The germination rates of the three plants were enhanced in response to AgNPs. A significant improvement in germination percentage values was observed after the treatment of watermelon and zucchini plants with AgNPs compared with the untreated seeds. AgNPs have been shown to have a toxic effect on corn root elongation, while growth of watermelon and zucchini seedlings is positively affected by certain concentrations of AgNPs.
3. Using nanosilver as a growth stimulant in fertilizers
Also in the above study, when treated with nanosilver at concentrations from 0.05 ppm – 2.5 ppm, fresh weight increased in three plants of watermelon, pumpkin and zucchini, recording the highest levels at 2 ppm nanosilver. . This shows that silver nanoparticles have the ability to stimulate growth for some plants.
4. Agricultural product preservation packaging
Plastic pellets for packaging production are mixed with nanosilver to create antibacterial plastic particles.
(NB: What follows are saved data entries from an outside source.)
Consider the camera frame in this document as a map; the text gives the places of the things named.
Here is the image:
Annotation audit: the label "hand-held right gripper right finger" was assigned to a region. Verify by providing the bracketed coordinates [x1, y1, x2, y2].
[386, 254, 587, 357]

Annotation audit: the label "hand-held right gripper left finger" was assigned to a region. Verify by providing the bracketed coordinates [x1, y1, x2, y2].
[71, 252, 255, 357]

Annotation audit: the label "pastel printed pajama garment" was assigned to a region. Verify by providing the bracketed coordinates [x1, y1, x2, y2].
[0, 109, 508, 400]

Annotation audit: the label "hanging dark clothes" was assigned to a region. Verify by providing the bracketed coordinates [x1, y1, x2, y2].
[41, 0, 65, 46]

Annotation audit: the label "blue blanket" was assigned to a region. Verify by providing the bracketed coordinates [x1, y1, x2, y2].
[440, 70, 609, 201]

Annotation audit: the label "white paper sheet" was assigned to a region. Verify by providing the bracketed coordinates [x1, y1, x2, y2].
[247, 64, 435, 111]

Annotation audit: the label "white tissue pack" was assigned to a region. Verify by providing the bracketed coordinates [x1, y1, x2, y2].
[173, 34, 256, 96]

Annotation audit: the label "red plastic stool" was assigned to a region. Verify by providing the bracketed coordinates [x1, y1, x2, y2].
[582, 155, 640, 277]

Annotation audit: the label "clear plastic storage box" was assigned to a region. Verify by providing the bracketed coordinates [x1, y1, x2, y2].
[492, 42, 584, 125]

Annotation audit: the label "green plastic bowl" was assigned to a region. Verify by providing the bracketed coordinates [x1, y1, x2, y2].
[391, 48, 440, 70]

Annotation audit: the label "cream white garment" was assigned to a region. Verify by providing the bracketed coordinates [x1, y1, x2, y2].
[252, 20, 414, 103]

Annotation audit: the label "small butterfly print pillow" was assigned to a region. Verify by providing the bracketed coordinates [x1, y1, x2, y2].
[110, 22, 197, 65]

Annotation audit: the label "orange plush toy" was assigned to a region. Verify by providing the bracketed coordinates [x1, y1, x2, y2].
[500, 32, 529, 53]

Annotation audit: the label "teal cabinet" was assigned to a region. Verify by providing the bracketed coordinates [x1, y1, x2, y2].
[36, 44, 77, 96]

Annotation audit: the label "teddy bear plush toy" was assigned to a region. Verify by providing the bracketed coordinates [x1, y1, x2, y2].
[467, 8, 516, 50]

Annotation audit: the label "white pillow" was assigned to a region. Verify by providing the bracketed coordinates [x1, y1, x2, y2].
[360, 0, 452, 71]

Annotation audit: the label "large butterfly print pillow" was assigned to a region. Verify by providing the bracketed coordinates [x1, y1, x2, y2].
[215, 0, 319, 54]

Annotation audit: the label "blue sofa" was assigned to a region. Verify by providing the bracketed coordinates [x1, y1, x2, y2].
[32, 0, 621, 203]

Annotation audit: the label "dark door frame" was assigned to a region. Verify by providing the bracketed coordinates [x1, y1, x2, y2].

Packaging made from antibacterial plastic particles can help increase the shelf-life of fresh produce and processed agricultural products thanks to the mechanism by which silver nanoparticles are released from the pores on the packaging.
5. Soaking agricultural products in nano silver helps to prolong storage time
One test was carried out on oranges: When the oranges were immersed in a silver NPs solution, the shelf life of the fruit was increased for a longer period, e.g. with 10 ppm about 2 grass compared to the control and with 50 ppm of silver NPs solution 2 months longer than control.